Top of Provided material
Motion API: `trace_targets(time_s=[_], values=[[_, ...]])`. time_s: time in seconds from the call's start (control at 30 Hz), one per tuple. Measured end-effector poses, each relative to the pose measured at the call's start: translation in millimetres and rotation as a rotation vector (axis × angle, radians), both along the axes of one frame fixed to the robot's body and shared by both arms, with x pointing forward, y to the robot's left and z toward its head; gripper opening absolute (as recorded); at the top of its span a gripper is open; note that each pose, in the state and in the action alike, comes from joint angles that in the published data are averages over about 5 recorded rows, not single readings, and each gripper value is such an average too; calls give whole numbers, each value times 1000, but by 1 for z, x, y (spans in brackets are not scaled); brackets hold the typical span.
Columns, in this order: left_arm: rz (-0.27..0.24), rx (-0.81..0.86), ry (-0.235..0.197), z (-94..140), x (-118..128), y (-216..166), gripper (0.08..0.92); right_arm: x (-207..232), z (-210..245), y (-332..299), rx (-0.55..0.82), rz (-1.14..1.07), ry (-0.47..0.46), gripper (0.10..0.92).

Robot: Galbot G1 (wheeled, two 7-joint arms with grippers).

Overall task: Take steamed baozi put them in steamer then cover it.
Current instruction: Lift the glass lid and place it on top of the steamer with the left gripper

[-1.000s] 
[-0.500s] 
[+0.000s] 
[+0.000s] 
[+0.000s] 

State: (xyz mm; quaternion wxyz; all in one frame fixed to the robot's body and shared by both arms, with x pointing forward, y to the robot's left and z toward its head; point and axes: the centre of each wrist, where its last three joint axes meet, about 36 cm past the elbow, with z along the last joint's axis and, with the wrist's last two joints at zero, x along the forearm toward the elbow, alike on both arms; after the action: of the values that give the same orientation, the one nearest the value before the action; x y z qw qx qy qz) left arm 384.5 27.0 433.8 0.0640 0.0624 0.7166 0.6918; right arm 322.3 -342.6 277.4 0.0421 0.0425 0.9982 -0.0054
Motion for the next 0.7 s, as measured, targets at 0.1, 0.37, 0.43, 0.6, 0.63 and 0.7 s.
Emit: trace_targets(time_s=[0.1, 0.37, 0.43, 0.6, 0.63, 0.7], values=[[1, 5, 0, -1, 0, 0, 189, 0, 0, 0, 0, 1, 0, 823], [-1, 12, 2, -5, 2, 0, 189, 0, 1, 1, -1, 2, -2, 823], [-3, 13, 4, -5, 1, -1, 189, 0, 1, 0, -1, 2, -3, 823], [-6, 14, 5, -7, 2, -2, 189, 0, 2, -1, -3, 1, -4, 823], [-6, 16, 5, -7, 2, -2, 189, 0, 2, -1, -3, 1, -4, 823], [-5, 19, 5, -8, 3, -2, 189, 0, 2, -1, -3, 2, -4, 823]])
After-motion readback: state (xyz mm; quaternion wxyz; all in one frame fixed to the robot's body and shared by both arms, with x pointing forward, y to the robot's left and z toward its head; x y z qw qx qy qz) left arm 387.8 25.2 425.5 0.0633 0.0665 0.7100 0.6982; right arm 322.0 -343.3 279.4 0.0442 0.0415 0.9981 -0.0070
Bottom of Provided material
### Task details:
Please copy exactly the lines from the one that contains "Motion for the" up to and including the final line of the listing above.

### Task solution:
Motion for the next 0.7 s, as measured, targets at 0.1, 0.37, 0.43, 0.6, 0.63 and 0.7 s.
Emit: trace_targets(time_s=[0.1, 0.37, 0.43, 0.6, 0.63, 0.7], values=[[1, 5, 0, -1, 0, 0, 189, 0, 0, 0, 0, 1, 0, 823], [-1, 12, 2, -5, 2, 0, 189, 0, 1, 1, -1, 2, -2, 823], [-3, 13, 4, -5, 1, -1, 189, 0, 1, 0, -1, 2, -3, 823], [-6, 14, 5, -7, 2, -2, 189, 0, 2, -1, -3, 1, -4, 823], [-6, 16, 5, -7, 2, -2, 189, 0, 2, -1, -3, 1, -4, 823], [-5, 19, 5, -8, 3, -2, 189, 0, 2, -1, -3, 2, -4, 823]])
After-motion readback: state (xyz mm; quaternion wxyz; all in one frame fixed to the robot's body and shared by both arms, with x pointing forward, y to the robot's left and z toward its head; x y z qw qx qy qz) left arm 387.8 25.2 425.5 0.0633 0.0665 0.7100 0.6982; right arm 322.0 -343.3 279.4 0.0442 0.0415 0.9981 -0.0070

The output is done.